5 Richland 1 schools beat odds

Poverty and low-performing schools go hand-in-hand in South Carolina, but some schools in the Midlands are defying those annual expectations, including five Richland 1 schools that earned high marks for raising student achievement.

The Richland 1 elementary schools – Arden, Burton-Pack, Edward E. Taylor, South Kilbourne and Webber – were identified as high-performing Title I schools under

the federal category of “Reward Schools for Performance,” all earning an “A” on the annual school report cards.

To achieve that “A” requires what Burton-Pack principal Denise Collier describes as a “state of urgency” among a dedicated faculty and staff who understand the effects of poverty but encourage their students to excel in spite of their economic circumstances.

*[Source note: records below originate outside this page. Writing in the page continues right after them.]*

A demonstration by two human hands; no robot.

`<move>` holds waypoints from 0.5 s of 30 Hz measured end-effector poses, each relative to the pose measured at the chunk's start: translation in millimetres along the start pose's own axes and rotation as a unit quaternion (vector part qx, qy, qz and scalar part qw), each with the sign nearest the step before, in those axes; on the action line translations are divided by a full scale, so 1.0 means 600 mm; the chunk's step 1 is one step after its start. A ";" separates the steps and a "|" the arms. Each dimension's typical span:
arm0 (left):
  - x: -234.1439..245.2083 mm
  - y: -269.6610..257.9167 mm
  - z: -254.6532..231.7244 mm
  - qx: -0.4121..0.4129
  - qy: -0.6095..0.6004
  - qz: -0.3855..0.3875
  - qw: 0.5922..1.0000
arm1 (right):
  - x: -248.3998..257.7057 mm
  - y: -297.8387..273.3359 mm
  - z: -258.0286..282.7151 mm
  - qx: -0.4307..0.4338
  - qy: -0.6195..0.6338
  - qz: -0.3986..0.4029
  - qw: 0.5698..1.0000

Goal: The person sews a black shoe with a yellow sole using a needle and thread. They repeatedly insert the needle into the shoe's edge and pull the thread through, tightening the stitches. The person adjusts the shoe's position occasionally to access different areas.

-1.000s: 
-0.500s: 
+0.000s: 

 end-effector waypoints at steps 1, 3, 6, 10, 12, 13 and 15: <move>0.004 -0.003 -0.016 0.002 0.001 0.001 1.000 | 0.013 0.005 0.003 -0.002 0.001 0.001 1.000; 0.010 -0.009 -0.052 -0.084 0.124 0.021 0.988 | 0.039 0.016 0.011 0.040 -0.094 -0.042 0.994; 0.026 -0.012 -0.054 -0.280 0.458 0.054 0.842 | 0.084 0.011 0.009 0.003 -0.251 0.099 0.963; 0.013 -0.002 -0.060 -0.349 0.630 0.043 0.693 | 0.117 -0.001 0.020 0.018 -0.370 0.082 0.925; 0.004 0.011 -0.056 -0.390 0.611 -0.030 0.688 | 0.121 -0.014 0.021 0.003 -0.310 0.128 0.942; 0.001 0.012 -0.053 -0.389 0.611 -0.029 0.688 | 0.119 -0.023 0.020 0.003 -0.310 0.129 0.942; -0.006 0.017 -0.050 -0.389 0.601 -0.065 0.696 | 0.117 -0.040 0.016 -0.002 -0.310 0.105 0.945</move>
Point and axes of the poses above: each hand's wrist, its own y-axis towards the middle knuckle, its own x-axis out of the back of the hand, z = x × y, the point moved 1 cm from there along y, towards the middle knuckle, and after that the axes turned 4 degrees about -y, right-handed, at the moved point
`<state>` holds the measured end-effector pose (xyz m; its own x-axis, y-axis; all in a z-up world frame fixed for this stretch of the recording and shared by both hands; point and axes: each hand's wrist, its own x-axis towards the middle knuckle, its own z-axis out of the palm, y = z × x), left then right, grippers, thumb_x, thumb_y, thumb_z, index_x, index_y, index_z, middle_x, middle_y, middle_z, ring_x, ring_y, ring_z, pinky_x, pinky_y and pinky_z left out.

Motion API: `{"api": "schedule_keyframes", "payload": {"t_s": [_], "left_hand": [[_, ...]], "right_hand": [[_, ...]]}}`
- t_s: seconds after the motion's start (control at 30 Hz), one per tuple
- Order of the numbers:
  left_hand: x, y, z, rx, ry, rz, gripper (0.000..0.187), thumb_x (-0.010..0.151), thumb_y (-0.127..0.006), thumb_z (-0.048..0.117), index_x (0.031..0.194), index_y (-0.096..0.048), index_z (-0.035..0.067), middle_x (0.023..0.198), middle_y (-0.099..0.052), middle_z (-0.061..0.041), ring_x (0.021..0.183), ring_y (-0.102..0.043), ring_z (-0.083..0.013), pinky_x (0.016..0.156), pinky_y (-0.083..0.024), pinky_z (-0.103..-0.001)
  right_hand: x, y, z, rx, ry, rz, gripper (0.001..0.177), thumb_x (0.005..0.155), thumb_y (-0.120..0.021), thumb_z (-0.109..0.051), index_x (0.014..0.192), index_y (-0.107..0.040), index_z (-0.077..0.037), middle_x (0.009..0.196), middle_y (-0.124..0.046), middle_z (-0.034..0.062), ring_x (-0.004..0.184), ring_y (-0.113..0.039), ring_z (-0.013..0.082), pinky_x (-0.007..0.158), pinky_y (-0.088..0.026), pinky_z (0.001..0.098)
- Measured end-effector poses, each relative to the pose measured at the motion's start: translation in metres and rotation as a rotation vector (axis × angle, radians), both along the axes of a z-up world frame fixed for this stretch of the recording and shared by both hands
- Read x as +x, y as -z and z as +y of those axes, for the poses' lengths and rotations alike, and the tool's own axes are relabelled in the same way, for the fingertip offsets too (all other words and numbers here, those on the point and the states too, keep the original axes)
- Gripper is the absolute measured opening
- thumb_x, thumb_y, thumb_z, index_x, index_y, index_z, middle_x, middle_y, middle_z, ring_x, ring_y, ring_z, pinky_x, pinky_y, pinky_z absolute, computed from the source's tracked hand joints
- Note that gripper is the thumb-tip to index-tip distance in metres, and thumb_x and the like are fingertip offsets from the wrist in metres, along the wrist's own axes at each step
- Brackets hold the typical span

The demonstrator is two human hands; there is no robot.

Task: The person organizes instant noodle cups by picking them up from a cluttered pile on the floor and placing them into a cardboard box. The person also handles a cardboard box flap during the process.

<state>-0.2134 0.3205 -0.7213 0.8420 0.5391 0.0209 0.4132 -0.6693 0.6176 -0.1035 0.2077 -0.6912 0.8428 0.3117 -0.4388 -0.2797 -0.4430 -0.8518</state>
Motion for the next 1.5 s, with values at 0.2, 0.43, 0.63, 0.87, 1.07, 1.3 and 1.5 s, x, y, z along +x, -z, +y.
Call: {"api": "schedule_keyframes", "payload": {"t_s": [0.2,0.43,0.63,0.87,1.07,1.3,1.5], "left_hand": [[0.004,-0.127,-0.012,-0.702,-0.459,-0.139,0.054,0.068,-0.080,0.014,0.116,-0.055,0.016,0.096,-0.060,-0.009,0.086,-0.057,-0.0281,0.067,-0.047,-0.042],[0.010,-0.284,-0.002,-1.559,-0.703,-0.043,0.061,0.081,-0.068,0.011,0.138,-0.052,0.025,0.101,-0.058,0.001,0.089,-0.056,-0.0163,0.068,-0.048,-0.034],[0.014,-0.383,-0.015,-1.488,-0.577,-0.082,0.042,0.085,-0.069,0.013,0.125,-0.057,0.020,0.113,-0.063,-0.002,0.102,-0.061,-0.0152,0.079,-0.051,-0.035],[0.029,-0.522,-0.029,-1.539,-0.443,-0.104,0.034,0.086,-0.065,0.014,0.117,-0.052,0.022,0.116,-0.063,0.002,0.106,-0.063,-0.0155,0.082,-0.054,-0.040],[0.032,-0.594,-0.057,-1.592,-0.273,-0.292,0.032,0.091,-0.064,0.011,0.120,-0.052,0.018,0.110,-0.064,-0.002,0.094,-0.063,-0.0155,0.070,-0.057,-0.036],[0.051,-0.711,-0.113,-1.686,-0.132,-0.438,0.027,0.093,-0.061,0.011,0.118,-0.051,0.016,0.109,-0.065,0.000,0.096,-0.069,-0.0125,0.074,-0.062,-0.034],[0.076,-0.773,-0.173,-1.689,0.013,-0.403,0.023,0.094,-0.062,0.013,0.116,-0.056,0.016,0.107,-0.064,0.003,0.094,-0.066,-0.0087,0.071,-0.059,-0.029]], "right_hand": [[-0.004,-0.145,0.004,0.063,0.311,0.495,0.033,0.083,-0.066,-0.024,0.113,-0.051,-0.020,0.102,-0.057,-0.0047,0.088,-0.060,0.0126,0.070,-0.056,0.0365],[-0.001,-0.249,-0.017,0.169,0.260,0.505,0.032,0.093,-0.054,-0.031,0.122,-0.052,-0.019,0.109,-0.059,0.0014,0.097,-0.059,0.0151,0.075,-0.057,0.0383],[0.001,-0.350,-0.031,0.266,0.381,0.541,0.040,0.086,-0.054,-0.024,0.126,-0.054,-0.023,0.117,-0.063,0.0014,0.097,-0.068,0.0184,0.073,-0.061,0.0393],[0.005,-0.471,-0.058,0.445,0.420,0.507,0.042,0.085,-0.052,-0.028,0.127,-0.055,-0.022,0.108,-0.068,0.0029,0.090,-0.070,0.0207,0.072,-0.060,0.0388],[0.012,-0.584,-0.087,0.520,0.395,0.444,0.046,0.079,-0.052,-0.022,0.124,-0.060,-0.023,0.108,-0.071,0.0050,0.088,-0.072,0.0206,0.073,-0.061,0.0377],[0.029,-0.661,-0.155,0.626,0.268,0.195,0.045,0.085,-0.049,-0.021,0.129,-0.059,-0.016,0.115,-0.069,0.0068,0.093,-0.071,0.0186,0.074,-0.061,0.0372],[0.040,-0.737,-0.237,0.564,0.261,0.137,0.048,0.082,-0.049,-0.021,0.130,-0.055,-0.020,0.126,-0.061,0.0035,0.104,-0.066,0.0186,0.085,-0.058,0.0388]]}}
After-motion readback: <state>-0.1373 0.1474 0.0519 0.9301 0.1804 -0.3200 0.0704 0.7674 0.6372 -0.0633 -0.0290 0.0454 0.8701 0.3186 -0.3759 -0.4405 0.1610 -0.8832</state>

“It is really exciting to us because our school is about 99 percent high poverty and inner-city students,” Collier said. “A number of students come to us with a lot of deficiencies in academics and family circumstances that are pretty difficult.”

About 80 percent of her 500 students come from households headed by single mothers, she said. Most are renters and working long hours. Title I schools such as hers receive federal funds to educate low-income children.

An extended school day is one of the critical elements to Burton-Pack’s success, Collier said. Although not mandatory, most of Burton-Pack’s third-, fourth- and fifth-graders choose to stay for after-school programming until 5:30 p.m. daily, a study period that also includes a hot meal served at 3 p.m.

“For many of them that is their last meal before they come in for breakfast,” she said. The school holds a six-week Saturday academy in the spring to prepare for annual standardized PASS testing, and again most students choose to attend.

Collier, who has been Burton-Pack’s principal since 2002, also has spent Title I funds to hire retirees to aid students who are struggling with a particular lesson or concept.

“When I first started, math was an area we really struggled with,” she said. “In every class we had time each day for small groups. The teachers divided the students up and gave them work based on deficiencies they saw. The students rotated among the groups.”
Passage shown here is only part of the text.